15 Août : sortie traditionnelle de «la Madona» : L’été est fini ?
Dans le conscient et le subconscient de bien des Tunisiens de différentes générations, le 15 août est une date importante que l’on se transmet de père en fils. Le 15 août marque la fin des baignades. L’été est fini. Les courants changent de cours, les vagues sont plus hautes, plus brutales et le danger devient de plus en plus imminent, surtout avec l’apparition des méduses qui deviennent très menaçantes.
La Presse — Bien sûr, tout n’est pas à prendre au comptant. Les traditions populaires sont quand même tenaces. Et si par simple hasard on enregistre une noyade on dira «qu’il s’est baigné après la sortie de la Madona» !
On oublie les précautions que devrait prendre le candidat à une noyade suicidaire et personne ne tourne la tête vers le drapeau hissé par la Protection civile qui signale l’interdiction de nager en raison de l’état menaçant de la mer.
Mais cette tradition de la «sortie de la Madona» ne date pas d’aujourd’hui. Elle remonte à janvier 1848 lorsque le Bey de Tunis a accordé un terrain à Monseigneur Sutter, archevêque de Tunis, pour qu’il puisse y construire un lieu de culte.
«Les archives de la paroisse font état de l’une des processions de Notre Dame de Trapani, des plus grandioses de l’histoire de La Goulette le 15 août 1909».
Toujours selon ces archives, la madone sortait de l’église et traverse les rues de La Goulette jusqu’à Tunis, accompagnée par une troupe musicale.
Lancée au début du 20e siècle, par des immigrés italiens en provenance de la ville de Trapani (Sicile), et suivie aussi bien par les chrétiens que par les juifs et les musulmans, cette procession illustre la diversité tunisienne et la vie cosmopolite spécifique de la ville portuaire de La Goulette, banlieue nord de Tunis.
Cette procession très populaire a subitement disparu au début des années 1960, avant de reprendre il y a quelques années.
Elle marque généralement la fin de la saison de la baignade et c’est ce que la majorité de la population de différentes cultures retiennent. Cette tradition a des origines précises. Géographiquement, elle est née à La Goulette dans la communauté des pêcheurs siciliens.
La sortie de la Madona incarne la tolérance, la mémoire plurielle et le dialogue pacifique entre les cultures et les religions sur le littoral tunisien. Aujourd’hui, elle perpétue cet esprit d’ouverture avec les nouvelles générations et les communautés migrantes.

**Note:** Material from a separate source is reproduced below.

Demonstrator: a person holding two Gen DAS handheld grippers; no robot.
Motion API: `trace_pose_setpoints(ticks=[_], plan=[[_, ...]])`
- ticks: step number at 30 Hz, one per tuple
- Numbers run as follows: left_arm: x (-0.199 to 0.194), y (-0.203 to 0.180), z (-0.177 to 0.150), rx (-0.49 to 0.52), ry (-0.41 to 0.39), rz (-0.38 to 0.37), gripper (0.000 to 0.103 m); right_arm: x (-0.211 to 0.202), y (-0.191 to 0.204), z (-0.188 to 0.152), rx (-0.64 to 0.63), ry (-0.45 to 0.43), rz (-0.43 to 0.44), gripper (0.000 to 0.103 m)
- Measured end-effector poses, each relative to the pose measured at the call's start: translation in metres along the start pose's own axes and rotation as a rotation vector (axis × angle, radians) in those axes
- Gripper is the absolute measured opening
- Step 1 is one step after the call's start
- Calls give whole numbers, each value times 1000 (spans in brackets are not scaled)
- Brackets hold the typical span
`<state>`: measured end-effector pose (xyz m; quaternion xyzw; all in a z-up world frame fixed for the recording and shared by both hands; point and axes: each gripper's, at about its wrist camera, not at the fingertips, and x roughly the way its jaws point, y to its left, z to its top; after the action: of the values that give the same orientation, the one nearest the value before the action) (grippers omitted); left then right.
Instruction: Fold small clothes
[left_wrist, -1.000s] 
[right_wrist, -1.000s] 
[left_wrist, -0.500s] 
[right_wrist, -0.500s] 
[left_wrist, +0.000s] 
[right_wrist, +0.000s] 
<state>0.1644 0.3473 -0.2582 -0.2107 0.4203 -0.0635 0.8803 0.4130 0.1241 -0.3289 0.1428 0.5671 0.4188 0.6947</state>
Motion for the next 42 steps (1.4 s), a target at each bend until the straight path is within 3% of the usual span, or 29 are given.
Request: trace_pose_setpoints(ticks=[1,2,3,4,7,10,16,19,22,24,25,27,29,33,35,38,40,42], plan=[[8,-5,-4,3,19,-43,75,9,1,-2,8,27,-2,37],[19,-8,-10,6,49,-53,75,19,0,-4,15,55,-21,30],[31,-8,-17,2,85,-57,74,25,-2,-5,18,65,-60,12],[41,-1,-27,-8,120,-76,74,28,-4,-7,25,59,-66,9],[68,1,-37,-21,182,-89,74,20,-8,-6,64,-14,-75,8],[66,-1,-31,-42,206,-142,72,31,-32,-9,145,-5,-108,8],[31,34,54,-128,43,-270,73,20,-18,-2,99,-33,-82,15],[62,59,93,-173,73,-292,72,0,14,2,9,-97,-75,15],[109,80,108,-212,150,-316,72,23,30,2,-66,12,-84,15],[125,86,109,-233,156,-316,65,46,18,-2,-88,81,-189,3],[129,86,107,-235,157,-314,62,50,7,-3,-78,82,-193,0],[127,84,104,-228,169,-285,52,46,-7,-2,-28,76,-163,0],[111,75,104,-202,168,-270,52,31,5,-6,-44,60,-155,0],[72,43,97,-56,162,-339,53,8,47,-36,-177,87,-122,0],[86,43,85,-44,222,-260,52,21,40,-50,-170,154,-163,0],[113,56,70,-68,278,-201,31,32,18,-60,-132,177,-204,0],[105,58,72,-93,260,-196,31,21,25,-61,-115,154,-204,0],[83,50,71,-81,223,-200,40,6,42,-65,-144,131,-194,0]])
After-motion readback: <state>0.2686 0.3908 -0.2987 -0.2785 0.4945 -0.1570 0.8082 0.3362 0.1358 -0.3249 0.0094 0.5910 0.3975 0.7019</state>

La présence de très nombreux touristes, qui viennent par bus spécialement affrétés, prouve que l’événement est connu, surtout au niveau des Italiens de sud, dont un certain nombre leurs vacances en Tunisie, en fonction de cet événement. Un témoignage de l’aspect cosmopolite de cette manifestation qui unit les différentes communautés des deux rives de la Méditerranée.
En ce qui concerne la procession, la statue de la Vierge de Trapani est portée sur un brancard par une dizaine d’hommes. La foule suit le cortège, passe les rues de la Petite Sicile pour se diriger vers le port où se déroule la bénédiction des bateaux des pêcheurs, qui sont généreusement pavoisés pour l’occasion.
Voilà pour l’aspect traditions. Qu’en est-il au niveau de «la fin de l’été» ? Un maître nageur sauveteur habitué de la plage de Raoued est catégorique: «Il n’y a pas de saison pour les inconscients et les imprudents. On ne se baigne pas quand le drapeau d’interdiction est hissé. Quand on programme une journée à la plage, on essaie d’éviter les endroits isolés pour avoir le maximum de chances d’être repéré en cas de problèmes.
Même si on sait nager on pourrait être sujet à une hydrocution par négligence. La tradition est une chose et la prudence en est une autre. Sur cette plage, surtout le matin de bonne heure, il y a ceux qui viennent en… hiver pour se baigner. L’eau est parfaitement calme durant toutes les saisons».
Prenons donc au mot ce connaisseur des lieux et soyons prudents pour éviter les ennuis.